É suficiente reparar que na última noite eleitoral todos os partidos políticos mostraram uma grande preocupação com a elevada taxa de abstenção, mas entretanto passaram mais de 10 dias e nem mais uma palavra ouvimos sobre o tema.
Esta é a nossa realidade. Mas existe uma outra realidade. A do voto obrigatório. Em vários países democráticos e desenvolvidos – como a Austrália, a Bélgica e o Luxemburgo, entre outros –, votar é obrigatório e são penalizados com coimas os cidadãos que não votam.
Barack Obama, o ex-presidente dos EUA, é um entusiasta do voto obrigatório. Obama afirmou mesmo que «seria verdadeiramente transformador se toda a gente votasse», referindo-se ao caso da Austrália, onde a afluência às urnas supera os 90%.
Sr. Presidente da República, faço-lhe o apelo para que lidere este debate sobre o voto obrigatório
Também no nosso país são vários os ilustres juristas que defendem o voto obrigatório. O fundador e antigo líder do CDS, Professor Diogo Freitas do Amaral, recentemente falecido, defendia o voto obrigatório «como forma de eliminar a abstenção e até de motivar os jovens a participarem na vida cívica e política portuguesa», sublinhando que o mesmo «não tem nada de antidemocrático», questionando até que «se a vacinação e o seguro automóvel são obrigatórios em Portugal por que é que o voto, que define o que vai ser o nosso país, não pode ser obrigatório».
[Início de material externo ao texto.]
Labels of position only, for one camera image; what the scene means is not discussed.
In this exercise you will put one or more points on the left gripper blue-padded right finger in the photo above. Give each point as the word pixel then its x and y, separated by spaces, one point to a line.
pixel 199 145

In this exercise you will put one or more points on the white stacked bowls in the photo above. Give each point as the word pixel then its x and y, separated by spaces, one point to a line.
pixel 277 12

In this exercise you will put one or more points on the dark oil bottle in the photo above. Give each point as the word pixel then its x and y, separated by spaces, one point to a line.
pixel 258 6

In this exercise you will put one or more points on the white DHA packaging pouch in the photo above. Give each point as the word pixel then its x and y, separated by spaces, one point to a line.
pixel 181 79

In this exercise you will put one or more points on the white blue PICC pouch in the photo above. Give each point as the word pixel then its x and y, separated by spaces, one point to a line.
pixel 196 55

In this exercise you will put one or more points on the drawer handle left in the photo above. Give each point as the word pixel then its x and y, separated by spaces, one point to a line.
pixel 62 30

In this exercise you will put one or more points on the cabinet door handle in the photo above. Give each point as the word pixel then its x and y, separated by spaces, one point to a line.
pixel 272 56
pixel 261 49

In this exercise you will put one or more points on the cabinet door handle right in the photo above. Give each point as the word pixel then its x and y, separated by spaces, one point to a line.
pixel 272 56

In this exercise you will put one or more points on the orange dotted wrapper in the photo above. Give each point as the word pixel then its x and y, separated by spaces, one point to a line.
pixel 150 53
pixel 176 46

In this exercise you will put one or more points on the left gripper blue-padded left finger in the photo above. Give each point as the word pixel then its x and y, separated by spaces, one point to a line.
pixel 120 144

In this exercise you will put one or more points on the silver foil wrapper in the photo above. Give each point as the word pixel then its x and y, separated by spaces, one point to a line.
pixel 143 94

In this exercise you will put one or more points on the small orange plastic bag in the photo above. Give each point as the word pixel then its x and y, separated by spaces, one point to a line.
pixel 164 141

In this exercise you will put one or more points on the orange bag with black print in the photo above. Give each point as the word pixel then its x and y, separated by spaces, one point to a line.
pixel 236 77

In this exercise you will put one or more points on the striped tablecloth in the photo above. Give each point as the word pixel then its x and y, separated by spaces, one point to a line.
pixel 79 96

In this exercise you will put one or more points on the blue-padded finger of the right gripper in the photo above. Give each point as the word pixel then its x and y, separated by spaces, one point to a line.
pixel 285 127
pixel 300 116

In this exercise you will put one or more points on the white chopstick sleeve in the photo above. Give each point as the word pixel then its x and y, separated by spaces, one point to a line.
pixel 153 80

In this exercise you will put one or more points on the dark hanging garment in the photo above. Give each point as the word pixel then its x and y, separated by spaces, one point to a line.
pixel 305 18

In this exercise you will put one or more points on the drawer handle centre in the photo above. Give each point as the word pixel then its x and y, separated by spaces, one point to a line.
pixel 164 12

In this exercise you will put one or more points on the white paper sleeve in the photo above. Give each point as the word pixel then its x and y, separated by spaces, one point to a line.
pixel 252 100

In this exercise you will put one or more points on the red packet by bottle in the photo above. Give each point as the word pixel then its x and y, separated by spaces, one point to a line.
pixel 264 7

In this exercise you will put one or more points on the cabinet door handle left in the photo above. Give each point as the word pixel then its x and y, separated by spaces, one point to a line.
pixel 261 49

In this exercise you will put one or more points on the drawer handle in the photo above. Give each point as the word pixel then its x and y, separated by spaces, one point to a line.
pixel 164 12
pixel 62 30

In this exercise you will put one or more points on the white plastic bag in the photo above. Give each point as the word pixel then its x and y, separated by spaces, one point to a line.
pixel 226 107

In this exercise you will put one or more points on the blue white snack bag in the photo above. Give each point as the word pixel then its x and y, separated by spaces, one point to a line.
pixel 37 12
Também o actual Presidente da República, Professor Marcelo Rebelo de Sousa, já fez a defesa o voto obrigatório. Hoje ninguém melhor do que Marcelo Rebelo de Sousa tem condições políticas para lançar este debate junto dos partidos políticos com representação parlamentar e dos portugueses.
Entendo que o voto obrigatório deverá ser sempre entendido como medida de combate à elevada abstenção e de aproximação dos cidadãos à discussão política. Porém, a implementação do voto obrigatório deverá ser alvo de um amplo debate porque matérias como esta devem recolher consenso alargado dos portugueses.
Por sua vez, é premente avançar com a possibilidade de um cidadão poder votar em qualquer local do País, aproveitando as novas tecnologias. A possibilidade do voto antecipado teve agora larga adesão. É necessário continuar a dar passos firmes no sentido de facilitar o voto aos eleitores.
Porém, esta evolução não parece suficiente para contrariar o fenómenos crescente da abstenção.
Até onde será preciso subir os níveis de abstenção para se lançar o debate sobre o voto obrigatório?
Sr. Presidente da República, Professor Marcelo Rebelo de Sousa, faço-lhe o apelo para que lidere este debate sobre o voto obrigatório antes que seja tarde, até porque não quererá correr o risco de ser reeleito numa eleição com abstenção recorde.
Paulo Vieira da Silva é Gestor de Empresas / Licenciado em Ciências Sociais – área de Sociologia
(Por decisão pessoal, o autor do texto não escreve segundo o novo Acordo Ortográfico)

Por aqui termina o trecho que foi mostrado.